Carine Harmand is the John Ellerman Foundation Curator at Tate Liverpool, and was a co-curator of the exhibition ‘Surrealism Beyond Borders’ at Tate Modern, London.

Anna Weile Kjær. Photo: Nefeli Have

Anna Weile Kjær

I’d been working on Surrealism for quite some time and I knew about the 1935 ‘Cubism = Surrealism’ exhibition at Den Frie, but when I had the catalogue in my hands I saw that Breton had written the foreword. I was also struck by how many of the Paris-based Surrealists came and exhibited with their Scandinavian colleagues: Magritte, Oppenheim, Dalí, Tanguy and many others.

I thought that if we showed the historical works alongside work by contemporary artists it would be clear how many transhistorical connections there are between works made then and now. If you take Isa Genzken’s mannequin sculptures, for instance, you can see the ways she juxtaposes found objects from completely different contexts is reminiscent of a number of sculptures the Surrealists were making in 1935.

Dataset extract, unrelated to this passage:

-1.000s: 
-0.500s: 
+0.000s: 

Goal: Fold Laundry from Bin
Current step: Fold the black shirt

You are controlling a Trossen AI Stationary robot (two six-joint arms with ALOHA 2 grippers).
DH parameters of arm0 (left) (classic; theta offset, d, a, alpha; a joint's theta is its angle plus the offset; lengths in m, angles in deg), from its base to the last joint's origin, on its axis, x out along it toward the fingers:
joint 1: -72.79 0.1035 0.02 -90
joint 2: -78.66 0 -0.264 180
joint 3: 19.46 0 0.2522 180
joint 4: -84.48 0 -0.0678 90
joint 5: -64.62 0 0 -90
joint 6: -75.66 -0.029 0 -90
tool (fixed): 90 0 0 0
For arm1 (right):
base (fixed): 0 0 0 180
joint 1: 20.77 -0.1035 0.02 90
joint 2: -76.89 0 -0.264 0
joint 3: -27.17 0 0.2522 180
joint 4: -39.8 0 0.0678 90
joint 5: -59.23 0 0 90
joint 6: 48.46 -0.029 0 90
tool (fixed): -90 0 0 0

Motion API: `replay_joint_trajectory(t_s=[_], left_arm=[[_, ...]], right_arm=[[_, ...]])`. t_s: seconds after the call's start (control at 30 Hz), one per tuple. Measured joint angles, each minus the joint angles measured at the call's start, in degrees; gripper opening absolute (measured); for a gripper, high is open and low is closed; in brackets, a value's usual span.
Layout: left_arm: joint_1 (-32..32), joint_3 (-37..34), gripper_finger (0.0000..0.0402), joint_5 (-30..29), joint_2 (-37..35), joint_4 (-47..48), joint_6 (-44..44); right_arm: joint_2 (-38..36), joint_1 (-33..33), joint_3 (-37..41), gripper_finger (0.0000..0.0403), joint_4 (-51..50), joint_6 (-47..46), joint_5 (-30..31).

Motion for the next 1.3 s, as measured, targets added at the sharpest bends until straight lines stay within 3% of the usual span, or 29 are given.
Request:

Of course, historical Surrealism is not exactly the same as the Surreal tendencies evident in contemporary art now. Historically, the Surrealists believed that by championing the subconscious, society would be freed up and capitalism might even be overthrown. In our late capitalist condition, you could argue that our subconscious has instead been colonised by capitalism and is in fact being shaped even more by social media, technology and large corporations rather than the other way around. Nevertheless, it surprised me how looking at Surrealist language and ideas shed so much light on the art being produced today.

Anna Weile Kjær is a curator and PhD scholar at Den Frie Centre of Contemporary Art, Copenhagen, and the University of Copenhagen. She is the curator of the exhibition ‘Another Surrealism’ (previously at Den Frie Centre of Contemporary Art and now at the Toender Art Museum in Denmark until 14 May).